Moving a stack of books, Louisa uncovered a pile of files buried beneath.

She snatched up the topmost folder and proceeded to read aloud.

“Character Profile—also known as “Alias”—also known as “Nom de Guerre”—for Lady Margaret Kingsley, assigned as lead inspector on Case #626, that being the matter of the purloined patent. Inspector Kingsley will be posing as one Miss Margaret Eloise Knight, a journalist employed at The London Dispatch, a newspaper owned by Inspector Larrimore’s uncle.

Inspector Larrimore will serve as a contact at the Dispatch to authenticate Inspector Kingsley’s alias.
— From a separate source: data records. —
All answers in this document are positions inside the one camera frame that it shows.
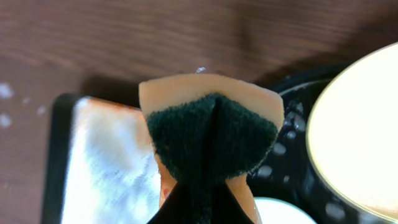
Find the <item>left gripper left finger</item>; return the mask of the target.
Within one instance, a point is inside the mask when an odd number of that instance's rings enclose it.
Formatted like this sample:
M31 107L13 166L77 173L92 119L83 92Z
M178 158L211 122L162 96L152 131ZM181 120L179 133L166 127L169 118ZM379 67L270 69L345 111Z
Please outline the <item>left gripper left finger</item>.
M176 184L147 224L193 224L192 202L187 187Z

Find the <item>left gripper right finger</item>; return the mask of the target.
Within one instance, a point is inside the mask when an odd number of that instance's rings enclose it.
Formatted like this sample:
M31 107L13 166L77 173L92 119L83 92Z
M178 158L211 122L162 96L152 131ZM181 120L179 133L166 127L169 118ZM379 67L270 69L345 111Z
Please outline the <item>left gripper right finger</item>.
M254 224L226 184L214 186L214 224Z

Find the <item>yellow green scrub sponge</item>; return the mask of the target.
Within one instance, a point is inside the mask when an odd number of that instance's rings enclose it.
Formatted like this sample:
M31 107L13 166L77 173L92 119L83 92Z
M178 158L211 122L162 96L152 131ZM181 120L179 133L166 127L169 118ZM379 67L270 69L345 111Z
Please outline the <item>yellow green scrub sponge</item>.
M244 213L260 223L247 175L276 142L284 104L274 91L217 74L142 82L139 104L160 173L160 203L186 185L193 222L210 223L210 190L226 184Z

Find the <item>yellow plate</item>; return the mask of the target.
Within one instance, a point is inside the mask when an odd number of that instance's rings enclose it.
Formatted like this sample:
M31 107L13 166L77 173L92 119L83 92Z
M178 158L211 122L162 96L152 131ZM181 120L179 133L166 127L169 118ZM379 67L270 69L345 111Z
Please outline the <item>yellow plate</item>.
M332 79L312 108L306 141L319 178L364 223L397 222L397 44Z

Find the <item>light blue plate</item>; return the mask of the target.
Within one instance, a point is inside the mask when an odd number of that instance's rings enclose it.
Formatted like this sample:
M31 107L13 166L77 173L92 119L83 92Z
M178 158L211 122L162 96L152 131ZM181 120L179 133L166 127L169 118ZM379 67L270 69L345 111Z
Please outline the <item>light blue plate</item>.
M276 198L255 197L262 224L317 224L300 208Z
Alias, Margaret Eloise Knight, is an only child who resides with her parents. ”

Here Louisa paused, glancing up from her folder. “Infusing elements of truth into a fictional alias makes it easier for inspectors to avoid exposing their true identities. I also find it makes a character feel more developed.”

Margaret raised an eyebrow. “Is that so? Are there elements of truth infused into A. M. Barnard’s characters, then?”

Louisa flushed crimson and took to sputtering.

“Let’s stick to the business at hand, shall we?

” Her gaze retreated to the folder. “Miss Knight is an only child who resides with her parents, but in defiance of societal expectations, she’s a career-driven new woman looking to make her way in the world.

She’s been assigned to cover Alvan T. Harrison, Incorporated’s upcoming fiftieth anniversary gala, giving the Dispatch’s readers a behind-the-scenes look at preparations and the event itself.

” Here Louisa glanced up again. “This provides your character with motivation to sniff about Innovation Park and a plausible reason to request access to their records.”

Margaret nodded, leaning back in her wheelchair to ease the strain on her aching muscles.

The alias Louisa had constructed seemed rather straightforward.

Aside from a change of career and surname, she’d essentially be able to play herself, which should make it easier to conduct her investigation. Why then was she still so trepidatious?

“Where in the Sam Hill did you get off to, Maggie?”

Margaret rotated her chair clockwise to face Lady Iva Leene Oakland, the only dowager countess in the whole of England with an Appalachian drawl and a pair of six-shooters on her person at all times.

Iva Leene’s auburn mane had been corralled into an upswept coiffure, though a few untamed curls had bucked free from their pins.

Demure fists rested her on hips, just above a double holster of tooled leather, which blended into her black crape widow’s weeds.

Pearl-handled revolvers, with engraved barrels of nickel-plate, gleamed in dangerous contrast against the matte attire that proclaimed her mourning for the English lord she’d loved and lost all too soon.

“There you are, sugar! I’ve been wandering nigh on a lifetime trying to track you down.

Sakes alive, I was starting to wonder if the good Lord had commenced with the rapture and plumb left me behind.

Reckon you’re ready for another strictly precautionary lesson in the womanly art of self-defense?

Today we review knife throwing, hog-tying, and tips for hiding a pistol in your petticoats.

” With lightning-fast reflexes, Iva Leene withdrew a third gun from the folds of her skirt and spun it round her finger a few times before deftly returning it to a concealed holster.

She grinned broadly. “Then I get to break in a brand-new lesson I’m right proud of—a dozen and one ways to incapacitate a man with a hatpin! ”

Margaret gulped. Perhaps the “strictly precautionary” lessons in the art of self-defense had something to do with her lingering feeling of unease.

The mere thought of speaking to a man—let alone incapacitating one—filled her with consternation.

God willing, the case would function like a well-oiled machine, and both activities could be wholly avoided.